### WHAT IS NEEDED
Give all of the listing again word for word, with images excluded.

************

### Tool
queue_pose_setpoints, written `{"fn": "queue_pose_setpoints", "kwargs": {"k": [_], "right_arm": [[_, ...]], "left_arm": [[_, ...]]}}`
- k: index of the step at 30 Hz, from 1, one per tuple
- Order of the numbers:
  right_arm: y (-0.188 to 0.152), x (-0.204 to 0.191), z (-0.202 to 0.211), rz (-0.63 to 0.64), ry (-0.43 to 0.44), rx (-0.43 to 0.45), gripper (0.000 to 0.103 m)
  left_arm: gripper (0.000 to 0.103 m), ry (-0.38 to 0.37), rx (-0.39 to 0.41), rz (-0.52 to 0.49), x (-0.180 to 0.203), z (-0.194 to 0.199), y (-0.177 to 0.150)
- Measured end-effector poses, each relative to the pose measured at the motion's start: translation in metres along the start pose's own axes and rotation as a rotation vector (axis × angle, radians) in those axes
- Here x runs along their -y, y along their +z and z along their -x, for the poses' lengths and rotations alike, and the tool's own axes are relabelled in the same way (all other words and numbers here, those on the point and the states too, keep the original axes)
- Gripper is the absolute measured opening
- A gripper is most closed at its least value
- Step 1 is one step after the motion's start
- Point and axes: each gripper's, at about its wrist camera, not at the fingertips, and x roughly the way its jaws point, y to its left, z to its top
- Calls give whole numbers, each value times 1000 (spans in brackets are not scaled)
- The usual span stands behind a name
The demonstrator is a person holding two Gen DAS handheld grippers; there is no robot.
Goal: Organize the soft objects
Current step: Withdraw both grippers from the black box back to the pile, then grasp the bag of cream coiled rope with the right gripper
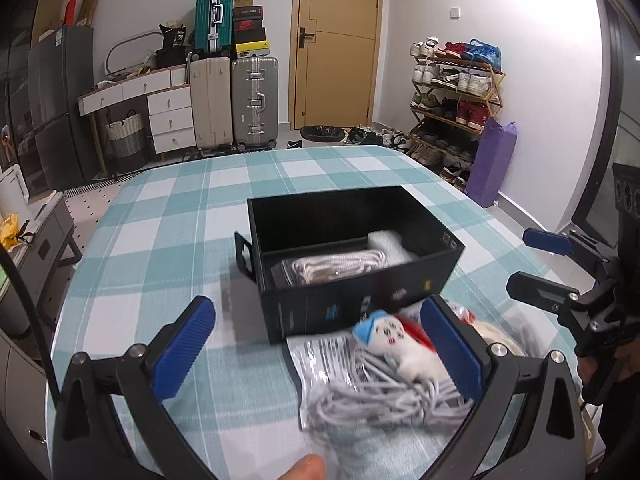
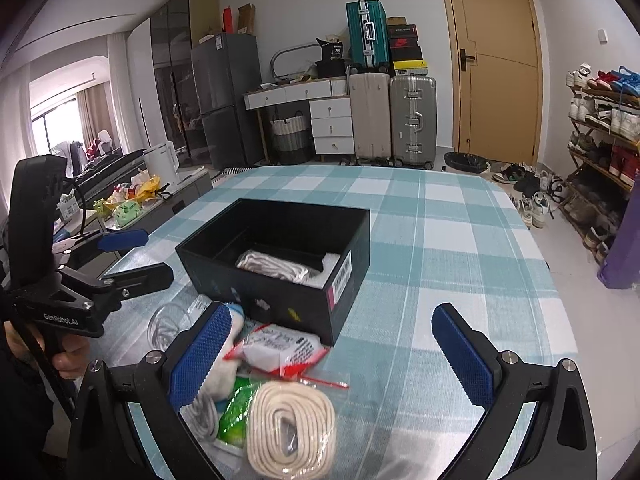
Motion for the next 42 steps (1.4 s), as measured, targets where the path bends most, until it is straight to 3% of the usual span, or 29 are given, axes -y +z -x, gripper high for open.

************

### EXERCISE SOLUTION
### Tool
queue_pose_setpoints, written `{"fn": "queue_pose_setpoints", "kwargs": {"k": [_], "right_arm": [[_, ...]], "left_arm": [[_, ...]]}}`
- k: index of the step at 30 Hz, from 1, one per tuple
- Order of the numbers:
  right_arm: y (-0.188 to 0.152), x (-0.204 to 0.191), z (-0.202 to 0.211), rz (-0.63 to 0.64), ry (-0.43 to 0.44), rx (-0.43 to 0.45), gripper (0.000 to 0.103 m)
  left_arm: gripper (0.000 to 0.103 m), ry (-0.38 to 0.37), rx (-0.39 to 0.41), rz (-0.52 to 0.49), x (-0.180 to 0.203), z (-0.194 to 0.199), y (-0.177 to 0.150)
- Measured end-effector poses, each relative to the pose measured at the motion's start: translation in metres along the start pose's own axes and rotation as a rotation vector (axis × angle, radians) in those axes
- Here x runs along their -y, y along their +z and z along their -x, for the poses' lengths and rotations alike, and the tool's own axes are relabelled in the same way (all other words and numbers here, those on the point and the states too, keep the original axes)
- Gripper is the absolute measured opening
- A gripper is most closed at its least value
- Step 1 is one step after the motion's start
- Point and axes: each gripper's, at about its wrist camera, not at the fingertips, and x roughly the way its jaws point, y to its left, z to its top
- Calls give whole numbers, each value times 1000 (spans in brackets are not scaled)
- The usual span stands behind a name
The demonstrator is a person holding two Gen DAS handheld grippers; there is no robot.
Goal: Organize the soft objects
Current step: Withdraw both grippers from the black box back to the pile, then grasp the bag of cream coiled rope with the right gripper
Motion for the next 42 steps (1.4 s), as measured, targets where the path bends most, until it is straight to 3% of the usual span, or 29 are given, axes -y +z -x, gripper high for open.

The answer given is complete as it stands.